Note: File three copies of this Form, one of which must be manually signed. If space is insufficient, see Instruction 6 for procedure.
Persons who respond to the collection of information contained in this form are not required to respond unless the form displays a currently valid OMB Number.
LIMITED POWER OF ATTORNEY
KNOW BY ALL THESE PRESENTS, that the undersigned hereby constitutes and appoints
Sarah C. Turner, as the undersigneds true and lawful attorney-in-fact, limited
solely to the following purposes, to:
1. execute for and on behalf of the undersigned, in the undersigneds capacity as
an officer and/or director of Manning & Napier, Inc. (the "Company"), (i) Forms
3, 4 and 5 (including any amendments thereto) which may be required to be filed
with the Securities and Exchange Commission (the "SEC") in accordance with
Section 16(a) of the Securities Exchange Act of 1934, as amended, and the rules
thereunder (the
"Exchange Act"), (ii)) Schedules 13G and 13D (including any amendments thereto)
which may be required to be filed in accordance with Sections 13(d) and 13(g) of
the Exchange Act, (iii) a Form ID (including any amendments thereto) and any
other documents necessary or appropriate to obtain codes and passwords enabling
the undersigned to make electronic filings with the SEC of reports, with respect
to the undersigneds beneficial ownership of and transactions in reportable
securities, and (iv) any other forms or reports that the undersigned may be
required to file in
connection with the undersigneds ownership, acquisition or disposition of
securities of the Company;

2. do and perform any and all acts for and on behalf of the undersigned, which
may be necessary or desirable to complete and execute any such Forms 3, 4 or 5,
Schedule 13G or 13D, Form ID or any forms necessary to obtain or renew such SEC
access codes, or other form or report, and timely file such form or report with
the SEC and any stock exchange or similar authority; and

3. take any other action of any type whatsoever in connection with the foregoing
which, in the opinion of such attorney-in-fact, may be of benefit to, in the
best interest, or legally required by the undersigned, it being understood that
the documents executed by such attorney-in-fact on behalf of the undersigned
pursuant to this Power of Attorney shall be in such form and shall contain such
terms and conditions as such attorney-in-fact may approve in her discretion.

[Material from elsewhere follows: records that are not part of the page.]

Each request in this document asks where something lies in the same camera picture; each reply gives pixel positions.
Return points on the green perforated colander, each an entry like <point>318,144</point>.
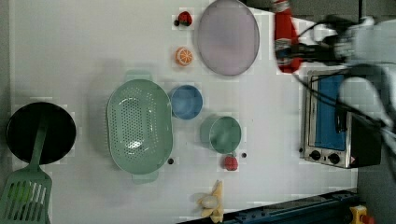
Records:
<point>139,126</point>

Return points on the red ketchup bottle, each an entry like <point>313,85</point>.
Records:
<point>285,37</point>

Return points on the peeled banana toy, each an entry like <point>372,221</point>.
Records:
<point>211,204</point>

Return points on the dark blue crate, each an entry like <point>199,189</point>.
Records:
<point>329,208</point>

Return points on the yellow red toy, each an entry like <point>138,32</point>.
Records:
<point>360,215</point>

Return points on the lilac round plate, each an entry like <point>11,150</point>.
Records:
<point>228,37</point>

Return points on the orange slice toy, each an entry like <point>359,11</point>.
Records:
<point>183,56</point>

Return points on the black toaster oven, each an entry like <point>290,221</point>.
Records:
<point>332,135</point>

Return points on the green slotted spatula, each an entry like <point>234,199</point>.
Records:
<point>26,196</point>

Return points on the green metal mug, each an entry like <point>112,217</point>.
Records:
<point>221,134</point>

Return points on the blue small bowl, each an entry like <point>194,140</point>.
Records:
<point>186,101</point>

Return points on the red strawberry toy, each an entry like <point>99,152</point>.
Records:
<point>184,18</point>

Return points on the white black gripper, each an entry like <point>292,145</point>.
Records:
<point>334,49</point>

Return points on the black round pan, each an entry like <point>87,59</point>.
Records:
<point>23,125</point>

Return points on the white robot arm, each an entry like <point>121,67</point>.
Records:
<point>367,50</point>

The undersigned hereby grants to such attorney-in-fact full power and authority
to do and perform all and every act and thing whatsoever requisite, necessary or
proper to be done in the exercise of any of the rights and powers herein
granted, as fully to all intents and purposes as the undersigned might or could
do if personally present, with full power of substitution or revocation, hereby
ratifying and confirming all that such attorney-in-fact, or her substitute or
substitutes, shall lawfully do or cause to be done by virtue of this Power of
Attorney and the rights and powers
herein granted. The undersigned acknowledges that the foregoing
attorney-in-fact, in serving in such capacity at the request of the undersigned,
is not assuming, nor is the company assuming, any of the undersigneds
responsibilities to comply with Section 16 or Section 13 of the Exchange Act.

Photographic copies of this Power of Attorney shall have the same force and
effect as the original. This Power of Attorney shall remain in full force and
effect until the undersigned is no longer required to file Forms 3, 4 and 5 or
Schedules 13D or 13G with respect to the undersigneds beneficial ownership of
and transactions in reportable securities, unless earlier revoked by the
undersigned (a) automatically upon the undersigneds death,(b) automatically upon
the attorney-in-fact being notified of the undersigneds disability, (c)
automatically upon the attorney-in-fact no longer
being a director or officer of the Company, or (d) upon a signed written
revocation delivered to the foregoing attorney-in-fact.

In WITNESS WHEREOF, the undersigned has caused this Power of Attorney to be
executed as of this 22nd day of June, 2021.